Since the lockdown, I have obviously had to redirect a lot of the energy I had been putting into doing live performances, dealing with booking and promo etc. into finding new ways to stay connected to audiences and also maintain a feeling of being productive and purposeful. At first it was jarring, and I devoted most of my energy to just doing livestreaming shows and trying to be creative with some non-musical livestream performances—reading kids’ books to the soundtrack of Apocalypse Now, modifying Oprah quotes to read over music, just whatever weird performance-art stuff I could think of. Since then I have streamlined to just doing musical livestreams, twice-weekly “shows” where I accept tips, and then sporadic late-night lullaby shows, where I play songs to help people relax and unwind, and don’t really solicit tips.
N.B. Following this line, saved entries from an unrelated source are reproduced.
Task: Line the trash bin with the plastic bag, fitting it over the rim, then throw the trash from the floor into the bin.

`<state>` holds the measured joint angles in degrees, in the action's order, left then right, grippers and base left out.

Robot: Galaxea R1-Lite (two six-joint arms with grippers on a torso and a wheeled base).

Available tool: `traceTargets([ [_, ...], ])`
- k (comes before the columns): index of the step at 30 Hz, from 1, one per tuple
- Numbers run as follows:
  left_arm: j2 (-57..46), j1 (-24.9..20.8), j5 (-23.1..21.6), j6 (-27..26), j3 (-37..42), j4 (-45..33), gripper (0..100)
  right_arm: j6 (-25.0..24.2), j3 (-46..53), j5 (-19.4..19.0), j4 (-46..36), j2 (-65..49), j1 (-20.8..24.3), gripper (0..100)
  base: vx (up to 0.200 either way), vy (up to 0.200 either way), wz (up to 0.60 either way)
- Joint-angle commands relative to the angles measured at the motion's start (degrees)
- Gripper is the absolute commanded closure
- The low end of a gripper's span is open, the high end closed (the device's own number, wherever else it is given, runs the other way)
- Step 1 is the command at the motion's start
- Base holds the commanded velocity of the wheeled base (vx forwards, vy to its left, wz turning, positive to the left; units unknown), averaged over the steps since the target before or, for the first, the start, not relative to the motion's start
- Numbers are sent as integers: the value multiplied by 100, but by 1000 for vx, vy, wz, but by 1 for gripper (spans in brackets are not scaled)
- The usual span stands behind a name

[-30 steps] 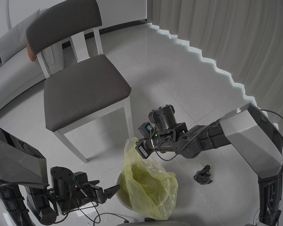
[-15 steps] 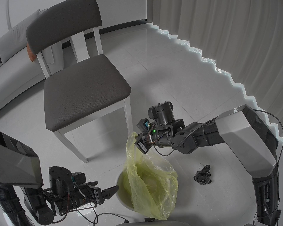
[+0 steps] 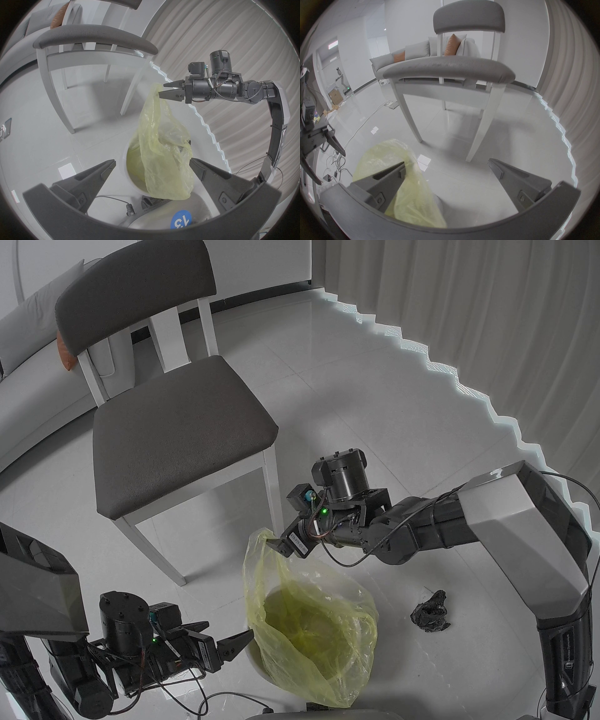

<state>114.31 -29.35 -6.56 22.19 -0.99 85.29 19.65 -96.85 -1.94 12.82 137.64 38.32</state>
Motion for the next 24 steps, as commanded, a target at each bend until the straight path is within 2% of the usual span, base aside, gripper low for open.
traceTargets([
  [1, -5, 35, 5, -13, 99, 173, 0, -32, 79, 27, 45, -308, -70, 0, 0, 0, 0],
  [7, 56, 70, -12, 5, 99, 357, 0, -84, 993, 167, 62, -774, -184, 0, 0, 0, 0],
  [17, 12, 18, -3, 5, 99, 357, 0, -190, 1195, 264, 1, -968, -246, 0, 0, 0, 0],
  [20, 12, 26, -3, 5, 99, 357, 0, -155, 1617, 238, -105, -1214, -263, 0, 0, 0, 0],
  [24, 170, 26, -3, -39, 99, 392, 0, 4, 2707, 220, -166, -1574, -254, 0, 0, 0, 0],
])
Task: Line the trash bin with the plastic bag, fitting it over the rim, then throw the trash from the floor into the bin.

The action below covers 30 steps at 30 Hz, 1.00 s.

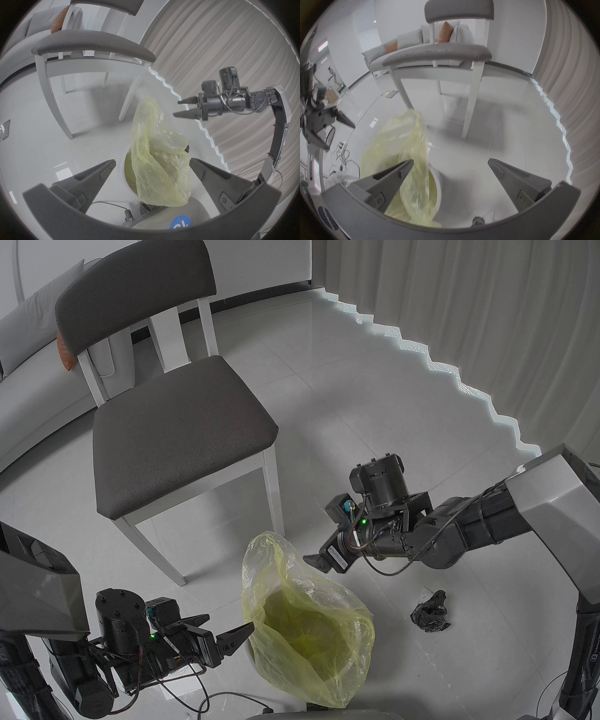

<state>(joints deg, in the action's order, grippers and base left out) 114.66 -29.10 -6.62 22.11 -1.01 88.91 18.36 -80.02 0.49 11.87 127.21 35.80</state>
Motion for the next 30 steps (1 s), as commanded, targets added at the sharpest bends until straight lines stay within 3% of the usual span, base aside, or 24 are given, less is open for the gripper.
traceTargets([
  [1, 161, -8, -6, -32, 101, 30, 0, 168, 1226, -22, -54, -557, -3, 0, 0, 0, 0],
  [8, 109, -17, 3, -5, 101, 22, 0, 194, 1850, 30, -36, -548, 164, 0, 0, 0, 0],
  [23, 91, -34, 3, 3, 101, -5, 0, 194, 1595, 39, 34, -126, 269, 0, 0, 0, 0],
  [30, -41, -105, 73, -5, 101, -40, 0, 502, 1384, 39, 87, 164, 155, 0, 0, 0, 0],
])
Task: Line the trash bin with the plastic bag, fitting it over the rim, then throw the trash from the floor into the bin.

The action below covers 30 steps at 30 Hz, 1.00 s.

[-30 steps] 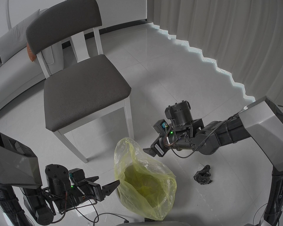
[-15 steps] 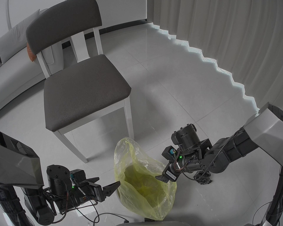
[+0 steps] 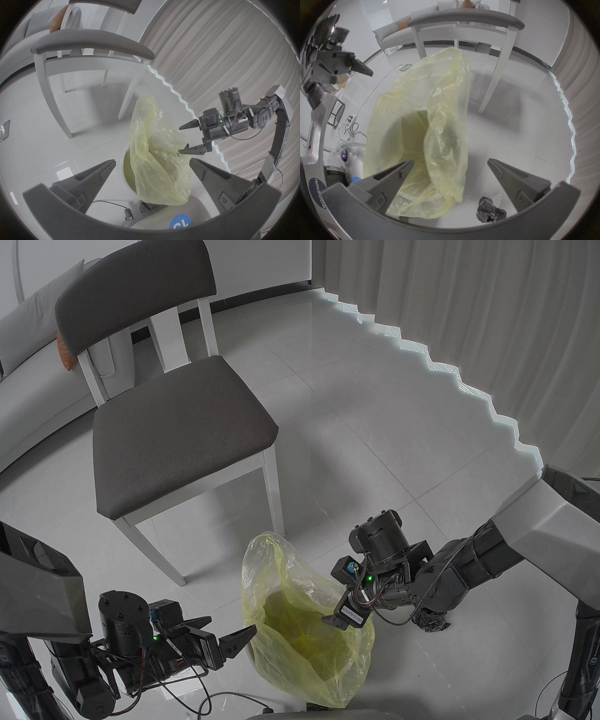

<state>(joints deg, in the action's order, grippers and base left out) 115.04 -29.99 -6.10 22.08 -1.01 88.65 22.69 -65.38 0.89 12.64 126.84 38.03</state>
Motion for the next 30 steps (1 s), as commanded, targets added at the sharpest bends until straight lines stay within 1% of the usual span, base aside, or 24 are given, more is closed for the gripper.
traceTargets([
  [1, -78, -16, 21, -2, 101, -14, 0, 78, -107, -1, 28, 244, -77, 100, 0, 0, 0],
  [7, -87, -16, 12, 16, 101, -23, 0, 25, -177, 34, 204, 394, -226, 100, 0, 0, 0],
  [13, -105, -95, 21, 16, 101, 21, 0, 16, -599, -54, 318, 420, -719, 100, 0, 0, 0],
  [16, -140, -95, 21, 16, 101, 12, 0, 16, -871, -63, 283, 552, -842, 100, 0, 0, 0],
  [18, -140, -95, 21, 16, 101, 12, 0, 16, -959, -71, 283, 640, -859, 100, 0, 0, 0],
  [22, -149, -104, 29, 16, 101, 3, 0, -45, -1337, -80, 318, 1273, -842, 100, 0, 0, 0],
  [30, -105, -121, 21, 16, 101, 12, 0, -89, -1627, -80, 335, 1958, -780, 100, 0, 0, 0],
])
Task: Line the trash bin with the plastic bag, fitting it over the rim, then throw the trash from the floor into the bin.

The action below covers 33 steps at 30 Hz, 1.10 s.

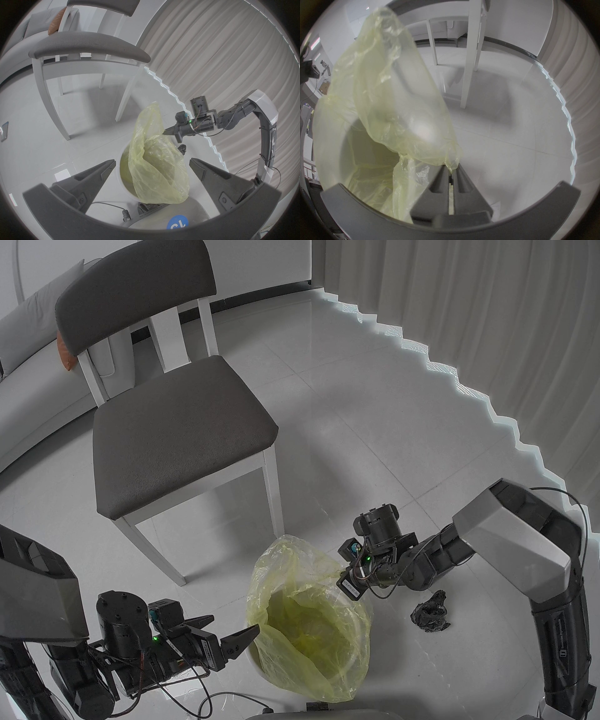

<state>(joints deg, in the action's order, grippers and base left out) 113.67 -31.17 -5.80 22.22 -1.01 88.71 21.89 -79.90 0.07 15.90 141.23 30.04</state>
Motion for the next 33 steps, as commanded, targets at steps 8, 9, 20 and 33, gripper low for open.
traceTargets([
  [8, 182, 15, -9, 1, 101, 50, 0, -54, -246, 10, 10, 573, 2, 100, 0, 0, 0],
  [9, 182, 15, -9, 1, 101, 50, 0, -54, -246, 10, 10, 573, 2, 100, 0, 0, 0],
  [20, 174, 6, -9, -25, 101, 129, 0, -71, 115, 10, 1, -122, 28, 0, 0, 0, 0],
  [33, 376, 50, 18, -51, -110, 129, 0, -71, 1169, 45, 10, -1291, 11, 0, 0, 0, 0],
])
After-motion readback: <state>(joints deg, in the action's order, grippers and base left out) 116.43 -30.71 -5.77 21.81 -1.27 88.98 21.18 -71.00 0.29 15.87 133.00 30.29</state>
Aside from the obvious show aspect to the livestreams, I have found that another function they have served is sort of a virtual community point, and a lot of the audience in my streams end up interacting in the comment section, which I think is nice, as it gives at least a surrogate sense of connection.
There are two albums in particular that I’ve been enjoying a lot while I have been in lockdown.
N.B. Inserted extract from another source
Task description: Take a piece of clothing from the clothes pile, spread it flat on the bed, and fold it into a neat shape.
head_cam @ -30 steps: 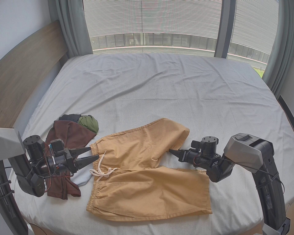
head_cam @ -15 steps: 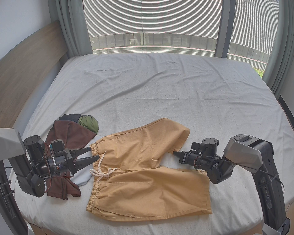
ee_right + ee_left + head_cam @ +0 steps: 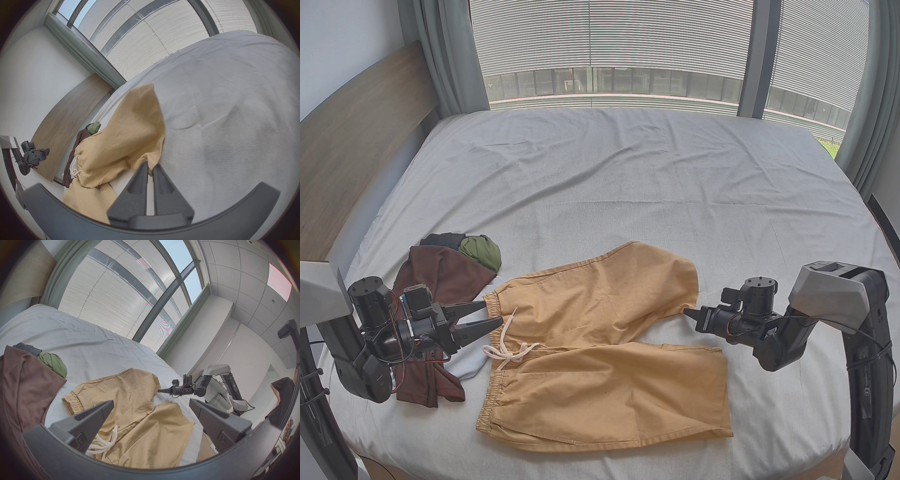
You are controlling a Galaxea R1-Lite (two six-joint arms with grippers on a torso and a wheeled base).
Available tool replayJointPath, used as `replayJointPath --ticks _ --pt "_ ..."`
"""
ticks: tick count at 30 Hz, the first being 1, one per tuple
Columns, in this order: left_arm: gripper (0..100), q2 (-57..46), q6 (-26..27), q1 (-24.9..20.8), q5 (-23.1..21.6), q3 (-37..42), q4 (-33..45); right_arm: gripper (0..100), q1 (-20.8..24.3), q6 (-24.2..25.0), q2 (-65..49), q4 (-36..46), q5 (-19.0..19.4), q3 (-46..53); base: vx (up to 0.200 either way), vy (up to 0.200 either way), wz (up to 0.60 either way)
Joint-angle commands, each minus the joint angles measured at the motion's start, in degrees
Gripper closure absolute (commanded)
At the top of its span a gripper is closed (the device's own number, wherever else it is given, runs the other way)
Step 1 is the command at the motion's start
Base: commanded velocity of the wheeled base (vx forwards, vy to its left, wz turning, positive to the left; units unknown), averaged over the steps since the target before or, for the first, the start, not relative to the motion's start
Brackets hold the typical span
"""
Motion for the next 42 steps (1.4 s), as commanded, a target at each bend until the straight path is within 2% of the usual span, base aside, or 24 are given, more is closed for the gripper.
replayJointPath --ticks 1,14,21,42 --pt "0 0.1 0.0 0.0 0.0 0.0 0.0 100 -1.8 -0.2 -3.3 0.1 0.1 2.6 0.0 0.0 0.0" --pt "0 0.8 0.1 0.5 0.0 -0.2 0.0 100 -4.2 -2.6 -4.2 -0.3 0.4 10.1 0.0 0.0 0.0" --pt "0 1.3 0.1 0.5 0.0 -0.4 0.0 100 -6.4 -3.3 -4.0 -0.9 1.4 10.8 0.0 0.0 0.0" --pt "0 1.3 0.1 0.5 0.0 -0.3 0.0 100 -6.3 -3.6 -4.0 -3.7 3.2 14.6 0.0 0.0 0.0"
As we all know by now, John Prine passed recently, and being a lifelong fan and as well having been greatly inspired by his songs, I find myself listening to Tree of Forgiveness from 2018. For some reason, his passing inspired a lot of grief for me, as I think it did for many, and I found that Tree of Forgiveness, which ends with a song called “When I Get to Heaven,” is a very comforting listen.
And the second. I often take long walks and listen to instrumental music on headphones. I have been indulging a lot in Daniel Lanois’ 2014 release Flesh and Machine, which has a kind of poignancy and urgency to it that seems befitting of a lockdown-era urban landscape. It’s definitely been a weird thing to see these almost-empty streets and the almost-eerie quiet of the last few months. I find the music helps balance out the emptiness.
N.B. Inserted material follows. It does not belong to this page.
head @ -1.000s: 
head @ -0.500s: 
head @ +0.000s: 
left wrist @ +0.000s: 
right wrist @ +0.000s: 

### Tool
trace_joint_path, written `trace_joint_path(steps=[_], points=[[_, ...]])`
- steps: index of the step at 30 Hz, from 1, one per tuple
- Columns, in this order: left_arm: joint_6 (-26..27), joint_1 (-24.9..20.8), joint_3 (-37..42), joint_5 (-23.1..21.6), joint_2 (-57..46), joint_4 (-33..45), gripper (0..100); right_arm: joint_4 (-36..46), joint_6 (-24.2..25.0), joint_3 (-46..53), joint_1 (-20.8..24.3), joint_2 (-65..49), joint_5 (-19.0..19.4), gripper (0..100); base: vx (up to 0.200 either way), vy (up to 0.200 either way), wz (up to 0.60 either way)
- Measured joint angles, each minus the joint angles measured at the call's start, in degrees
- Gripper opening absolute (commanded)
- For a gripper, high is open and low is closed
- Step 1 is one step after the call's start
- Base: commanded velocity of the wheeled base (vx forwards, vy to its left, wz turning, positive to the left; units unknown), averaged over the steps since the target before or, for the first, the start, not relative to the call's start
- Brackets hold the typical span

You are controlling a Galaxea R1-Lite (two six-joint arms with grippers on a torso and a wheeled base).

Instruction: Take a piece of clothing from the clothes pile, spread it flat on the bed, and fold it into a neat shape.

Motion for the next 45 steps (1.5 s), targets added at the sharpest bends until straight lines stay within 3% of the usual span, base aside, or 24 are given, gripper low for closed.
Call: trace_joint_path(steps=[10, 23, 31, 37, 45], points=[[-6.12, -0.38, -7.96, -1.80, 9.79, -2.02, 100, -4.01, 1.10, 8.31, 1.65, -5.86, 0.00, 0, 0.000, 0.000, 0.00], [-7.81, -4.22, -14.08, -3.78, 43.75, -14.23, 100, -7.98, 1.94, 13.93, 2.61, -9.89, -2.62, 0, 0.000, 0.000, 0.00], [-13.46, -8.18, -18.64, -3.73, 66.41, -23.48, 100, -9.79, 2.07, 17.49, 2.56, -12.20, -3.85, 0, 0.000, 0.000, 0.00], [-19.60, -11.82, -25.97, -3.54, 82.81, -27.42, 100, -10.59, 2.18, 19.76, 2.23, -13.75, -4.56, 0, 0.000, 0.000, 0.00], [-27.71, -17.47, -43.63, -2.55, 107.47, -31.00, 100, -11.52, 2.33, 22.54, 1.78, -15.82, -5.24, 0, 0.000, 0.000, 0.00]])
About John Prine’s Tree of Forgiveness
This album was Prine’s first collection of original material since 2005. Allmusic wrote that the album was “a potent reminder that his remarkable skills as a songwriter and his rough-hewn excellence as a singer haven’t failed him yet.” NPR wrote that if John Prine was your favourite quirky uncle, then this album is the “sound of that beloved avuncular figure finally pulling up to your doorstep in his old jalopy and knocking on your door with several weeks’ worth of luggage” while Rolling Stone wrote that the album “has all the qualities that have defined [Prine] as one of America’s greatest songwriters.”
About Daniel Lanois’ Flesh and Machine
Pitchfork called the album “Lanois’ best and most realized solo album… an endlessly inventive collection of songs built on odd, often lurid sounds and textures, somehow rough and gentle at the same time.” NPR said that the album “defies categorization” with its “deeply otherworldly adventure.” They said that with this album, Lanois decided to “chase sounds that have never been” and recommended that you “put on your headphones and let yourself get lost in a place you’ve truly never visited.”